Simulated Ignorance Fails: A Systematic Study of LLM Behaviors on Forecasting Problems Before Model Knowledge Cutoff
This work addresses a methodological flaw in benchmarking forecasting capabilities for researchers and practitioners, showing that retrospective forecasting with SI is unreliable.
The study tackled the problem of evaluating LLM forecasting capabilities by testing whether Simulated Ignorance (SI) can approximate True Ignorance (TI), finding that SI fails systematically with a 52% performance gap and that prompts cannot reliably 'rewind' model knowledge.
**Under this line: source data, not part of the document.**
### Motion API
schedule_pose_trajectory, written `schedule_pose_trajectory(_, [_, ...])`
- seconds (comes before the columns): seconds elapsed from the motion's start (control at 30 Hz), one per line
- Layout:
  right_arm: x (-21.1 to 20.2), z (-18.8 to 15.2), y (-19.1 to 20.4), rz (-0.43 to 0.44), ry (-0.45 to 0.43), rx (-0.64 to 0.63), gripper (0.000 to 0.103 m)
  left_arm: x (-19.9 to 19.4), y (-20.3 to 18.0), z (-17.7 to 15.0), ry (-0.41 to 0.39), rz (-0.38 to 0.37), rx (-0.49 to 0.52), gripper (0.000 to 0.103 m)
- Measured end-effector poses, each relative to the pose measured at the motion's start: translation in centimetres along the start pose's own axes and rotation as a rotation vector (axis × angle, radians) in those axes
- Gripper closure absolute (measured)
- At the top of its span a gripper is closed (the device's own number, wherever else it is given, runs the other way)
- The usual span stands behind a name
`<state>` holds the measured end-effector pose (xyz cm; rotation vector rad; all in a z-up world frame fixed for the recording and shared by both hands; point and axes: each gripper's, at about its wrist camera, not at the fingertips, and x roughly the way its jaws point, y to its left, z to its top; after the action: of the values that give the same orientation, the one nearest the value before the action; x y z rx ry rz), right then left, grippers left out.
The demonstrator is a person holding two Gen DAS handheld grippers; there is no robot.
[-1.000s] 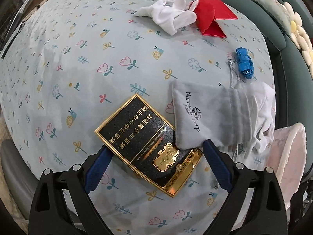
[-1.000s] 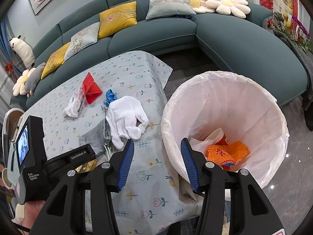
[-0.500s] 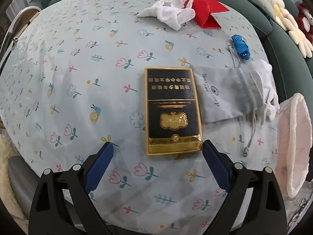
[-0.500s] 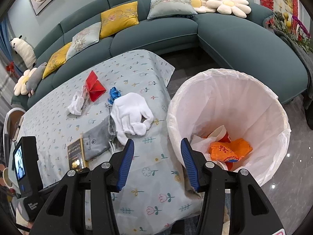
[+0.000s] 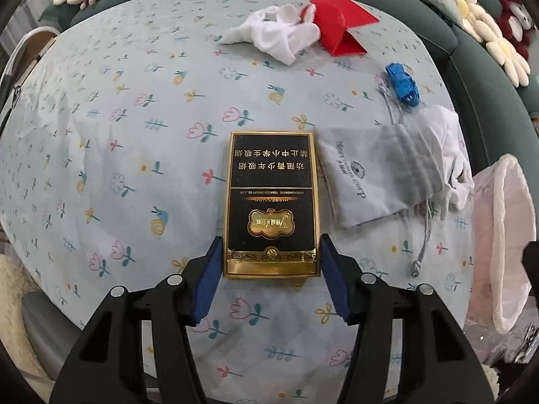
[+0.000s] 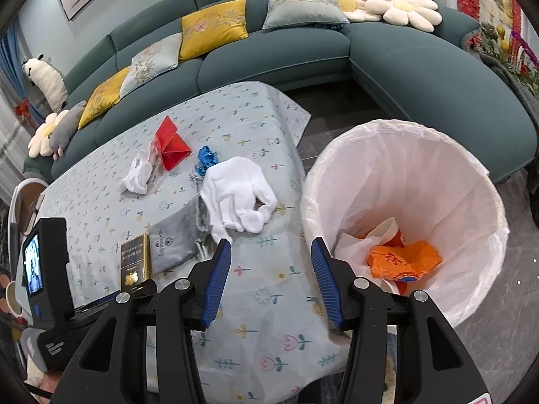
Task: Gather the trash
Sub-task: 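Grasp the grey drawstring pouch with the right gripper while the left gripper holds the box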
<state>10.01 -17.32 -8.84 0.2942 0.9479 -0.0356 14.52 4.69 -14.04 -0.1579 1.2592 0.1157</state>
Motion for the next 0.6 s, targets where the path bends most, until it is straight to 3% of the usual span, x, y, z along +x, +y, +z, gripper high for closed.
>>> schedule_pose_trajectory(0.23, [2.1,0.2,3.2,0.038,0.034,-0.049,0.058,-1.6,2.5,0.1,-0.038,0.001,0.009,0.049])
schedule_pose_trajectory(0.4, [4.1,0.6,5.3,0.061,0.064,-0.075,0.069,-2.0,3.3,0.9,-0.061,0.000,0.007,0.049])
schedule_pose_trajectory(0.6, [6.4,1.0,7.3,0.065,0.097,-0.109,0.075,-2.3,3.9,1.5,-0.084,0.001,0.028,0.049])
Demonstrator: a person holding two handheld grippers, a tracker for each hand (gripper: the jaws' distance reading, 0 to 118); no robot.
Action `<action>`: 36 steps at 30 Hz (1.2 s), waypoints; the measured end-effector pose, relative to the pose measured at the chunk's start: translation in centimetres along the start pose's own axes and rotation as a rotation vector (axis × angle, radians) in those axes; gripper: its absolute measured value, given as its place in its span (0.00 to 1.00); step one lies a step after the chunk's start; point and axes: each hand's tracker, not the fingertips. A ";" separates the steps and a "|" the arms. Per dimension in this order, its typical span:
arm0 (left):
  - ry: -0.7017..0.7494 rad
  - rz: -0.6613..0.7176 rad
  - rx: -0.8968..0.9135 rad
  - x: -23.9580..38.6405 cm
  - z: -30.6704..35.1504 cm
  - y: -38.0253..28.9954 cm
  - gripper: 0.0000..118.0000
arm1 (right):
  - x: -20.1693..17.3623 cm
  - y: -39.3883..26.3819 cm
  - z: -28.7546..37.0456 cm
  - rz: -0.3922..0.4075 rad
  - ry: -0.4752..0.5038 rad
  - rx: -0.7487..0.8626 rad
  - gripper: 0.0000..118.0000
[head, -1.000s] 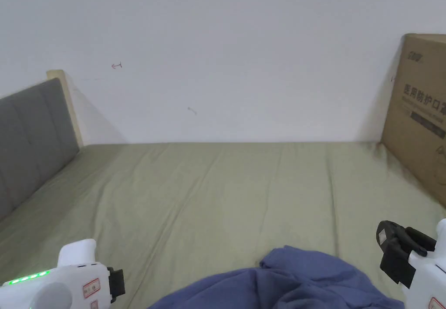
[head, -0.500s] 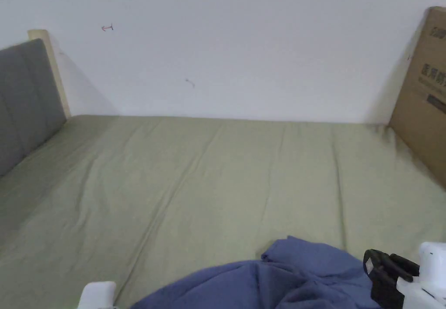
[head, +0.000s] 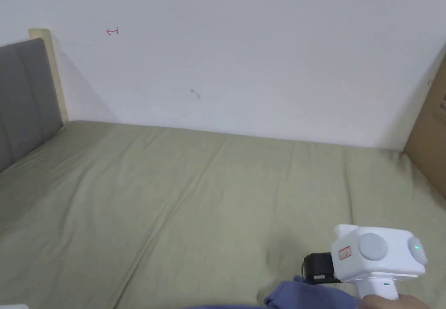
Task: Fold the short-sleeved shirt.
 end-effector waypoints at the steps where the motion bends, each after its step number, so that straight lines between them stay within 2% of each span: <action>1: 0.004 -0.003 -0.011 -0.1 0.0 -0.1 0.01 | 0.2 0.3 -1.4 0.018 -0.034 -0.042 0.90; 3: 0.016 0.001 -0.021 -0.5 -0.2 -0.2 0.01 | 0.7 0.4 -4.1 0.048 -0.134 -0.121 0.88; 4: 0.015 0.004 -0.025 -0.7 -0.2 -0.3 0.01 | 1.0 0.2 -4.7 0.036 -0.151 -0.138 0.86; 5: 0.015 0.011 -0.031 -0.9 -0.3 -0.5 0.01 | 1.4 -0.1 -4.6 0.010 -0.098 -0.143 0.77; 6: 0.017 0.017 -0.036 -1.0 -0.4 -0.5 0.01 | 1.8 -0.5 -3.7 -0.039 -0.016 -0.103 0.60; 7: 0.019 0.024 -0.040 -1.1 -0.6 -0.5 0.01 | 1.8 -0.9 -2.6 -0.047 0.037 -0.063 0.28; 8: 0.018 0.035 -0.041 -1.3 -0.7 -0.6 0.01 | 1.6 -1.1 -1.8 -0.002 -0.019 -0.061 0.02; 9: 0.016 0.043 -0.040 -1.4 -0.7 -0.6 0.01 | 1.7 -1.3 -0.8 0.081 -0.073 -0.031 0.02; 10: 0.017 0.049 -0.035 -1.4 -0.6 -0.6 0.01 | 2.0 -1.5 0.4 0.114 -0.106 0.012 0.02; 11: 0.020 0.054 -0.022 -1.3 -0.4 -0.5 0.01 | 2.7 -2.0 2.3 0.098 -0.004 0.063 0.02; 12: 0.018 0.061 -0.003 -1.3 0.0 -0.2 0.01 | 3.6 -2.2 4.5 0.052 0.034 0.120 0.02; 14: -0.006 0.087 0.040 -1.3 0.8 0.7 0.01 | 5.3 -2.8 8.7 -0.042 0.034 0.230 0.02; 16: -0.013 0.084 0.077 -1.1 1.9 2.0 0.01 | 7.5 -4.2 13.3 -0.089 0.076 0.302 0.02; 19: 0.002 0.032 0.142 -1.2 3.7 4.1 0.01 | 10.2 -6.3 19.9 -0.124 0.028 0.422 0.02; 24: -0.068 -0.056 0.227 1.2 6.8 9.0 0.01 | 13.4 -9.9 28.8 -0.201 0.089 0.539 0.02; 27: -0.082 -0.165 0.290 4.0 8.4 12.2 0.01 | 14.3 -11.3 33.0 -0.250 0.184 0.604 0.02; 28: -0.083 -0.191 0.305 4.5 8.7 13.3 0.01 | 13.3 -11.9 34.5 -0.263 0.193 0.625 0.02; 36: -0.154 -0.254 0.360 8.4 10.5 23.2 0.01 | 15.0 -10.5 42.8 -0.317 0.229 0.778 0.02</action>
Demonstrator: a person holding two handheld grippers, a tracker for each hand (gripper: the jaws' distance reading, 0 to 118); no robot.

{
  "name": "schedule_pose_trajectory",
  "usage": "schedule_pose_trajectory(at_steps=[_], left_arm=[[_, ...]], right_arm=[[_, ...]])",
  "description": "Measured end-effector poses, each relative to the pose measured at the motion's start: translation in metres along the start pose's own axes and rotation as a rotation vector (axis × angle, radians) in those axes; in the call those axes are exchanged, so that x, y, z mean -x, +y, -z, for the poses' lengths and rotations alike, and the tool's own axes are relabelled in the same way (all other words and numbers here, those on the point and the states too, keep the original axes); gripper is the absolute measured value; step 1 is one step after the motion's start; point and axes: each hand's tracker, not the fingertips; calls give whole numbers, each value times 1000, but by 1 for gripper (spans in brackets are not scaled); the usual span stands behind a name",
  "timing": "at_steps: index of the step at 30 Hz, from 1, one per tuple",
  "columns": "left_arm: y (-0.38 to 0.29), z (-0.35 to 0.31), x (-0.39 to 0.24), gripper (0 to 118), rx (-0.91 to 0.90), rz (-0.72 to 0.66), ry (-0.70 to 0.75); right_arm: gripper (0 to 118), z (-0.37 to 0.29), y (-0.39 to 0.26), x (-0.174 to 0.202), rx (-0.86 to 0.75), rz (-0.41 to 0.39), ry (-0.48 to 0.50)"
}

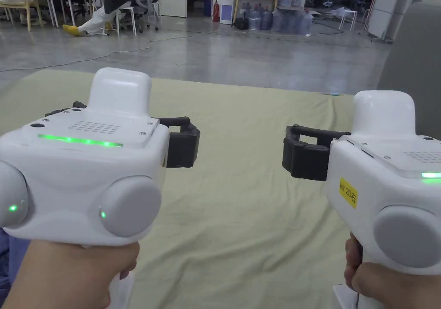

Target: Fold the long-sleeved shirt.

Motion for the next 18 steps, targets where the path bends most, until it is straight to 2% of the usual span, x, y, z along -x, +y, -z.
schedule_pose_trajectory(at_steps=[18], left_arm=[[0, -1, 0, 109, 3, 4, -16]], right_arm=[[113, -1, 0, 1, 2, -3, 0]])
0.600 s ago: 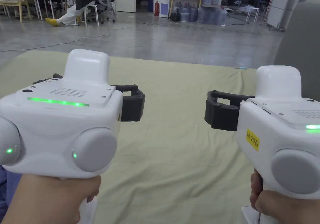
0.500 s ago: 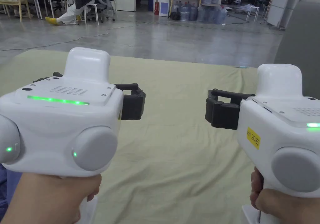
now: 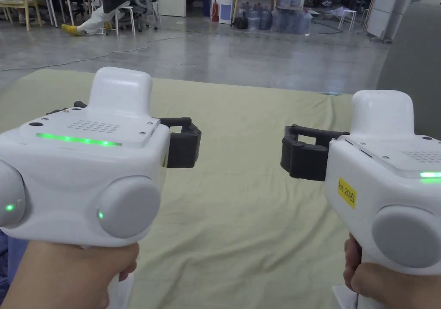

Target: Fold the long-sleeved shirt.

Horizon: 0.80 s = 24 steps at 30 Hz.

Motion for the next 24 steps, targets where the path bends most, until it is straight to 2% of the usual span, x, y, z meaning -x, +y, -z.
schedule_pose_trajectory(at_steps=[24], left_arm=[[3, -4, -1, 109, -7, -1, -7]], right_arm=[[113, 0, 0, 0, 5, -3, -1]])
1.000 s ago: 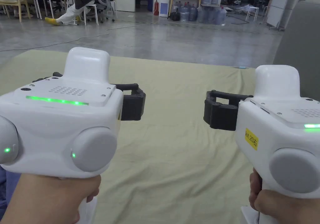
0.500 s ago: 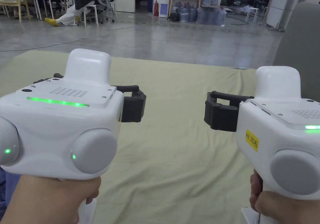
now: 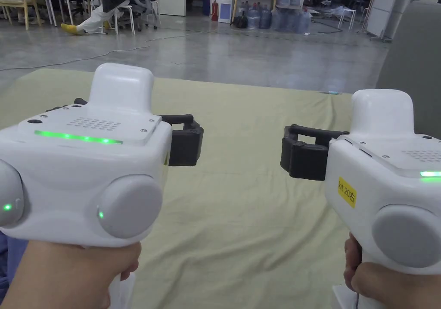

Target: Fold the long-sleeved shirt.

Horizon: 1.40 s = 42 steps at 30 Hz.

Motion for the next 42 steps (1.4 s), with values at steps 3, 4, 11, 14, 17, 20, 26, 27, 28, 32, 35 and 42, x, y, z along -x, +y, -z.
schedule_pose_trajectory(at_steps=[3, 4, 11, 14, 17, 20, 26, 27, 28, 32, 35, 42], left_arm=[[0, 0, -1, 109, -5, 4, 2], [0, 0, -1, 109, -4, 6, 4], [-2, 2, 0, 109, 2, 7, 4], [-2, 2, -1, 109, 3, 11, 7], [-2, 2, -1, 109, 6, 9, 3], [-2, 2, -1, 109, 3, 12, 5], [-1, 2, -1, 109, 3, 15, 4], [-1, 2, -1, 109, 3, 16, 5], [-1, 2, -1, 109, 3, 16, 5], [0, 2, 1, 109, 1, 13, 9], [0, 2, 2, 109, 3, 6, 15], [1, 2, 2, 109, 3, 3, 9]], right_arm=[[113, 0, 0, 1, 2, -1, 0], [113, 0, 0, 1, 2, -1, 2], [113, 0, 0, 0, 3, 5, 4], [113, 0, 0, -1, 4, 7, 3], [113, 0, 1, -1, 5, 9, 2], [113, 0, 1, -1, 4, 6, 1], [113, 0, 1, -1, 5, 4, 2], [113, 1, 1, -2, 6, 4, 0], [113, 1, 1, -2, 5, 5, 0], [113, 0, 1, -2, 6, 6, -1], [113, 0, 1, -3, 6, 16, 1], [113, 0, 1, -1, 0, 10, 1]])
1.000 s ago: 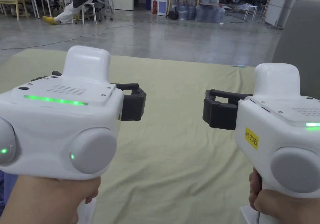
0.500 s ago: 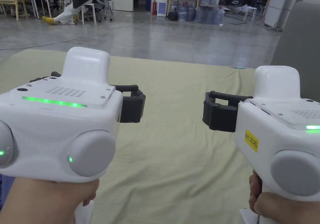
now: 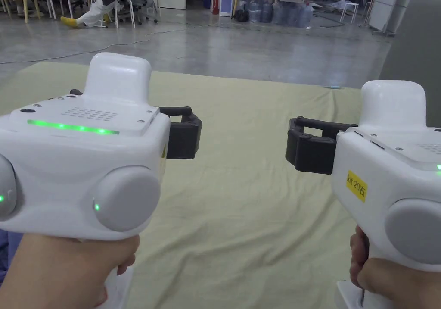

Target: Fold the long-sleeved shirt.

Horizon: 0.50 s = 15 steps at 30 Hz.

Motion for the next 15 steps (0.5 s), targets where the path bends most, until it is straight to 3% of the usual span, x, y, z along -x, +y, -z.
schedule_pose_trajectory(at_steps=[15], left_arm=[[0, -2, -3, 109, -3, 8, -12]], right_arm=[[113, -1, 1, -1, -4, 2, -2]])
Evaluating LLM forecasting capabilities is constrained by a fundamental tension: prospective evaluation offers methodological rigor but prohibitive latency, while retrospective forecasting (RF) -- evaluating on already-resolved events -- faces rapidly shrinking clean evaluation data as SOTA models possess increasingly recent knowledge cutoffs. Simulated Ignorance (SI), prompting models to suppress pre-cutoff knowledge, has emerged as a potential solution. We provide the first systematic test of whether SI can approximate True Ignorance (TI). Across 477 competition-level questions and 9 models, we find that SI fails systematically: (1) cutoff instructions leave a 52% performance gap between SI and TI; (2) chain-of-thought reasoning fails to suppress prior knowledge, even when reasoning traces contain no explicit post-cutoff references; (3) reasoning-optimized models exhibit worse SI fidelity despite superior reasoning trace quality. These findings demonstrate that prompts cannot reliably "rewind" model knowledge. We conclude that RF on pre-cutoff events is methodologically flawed; we recommend against using SI-based retrospective setups to benchmark forecasting capabilities.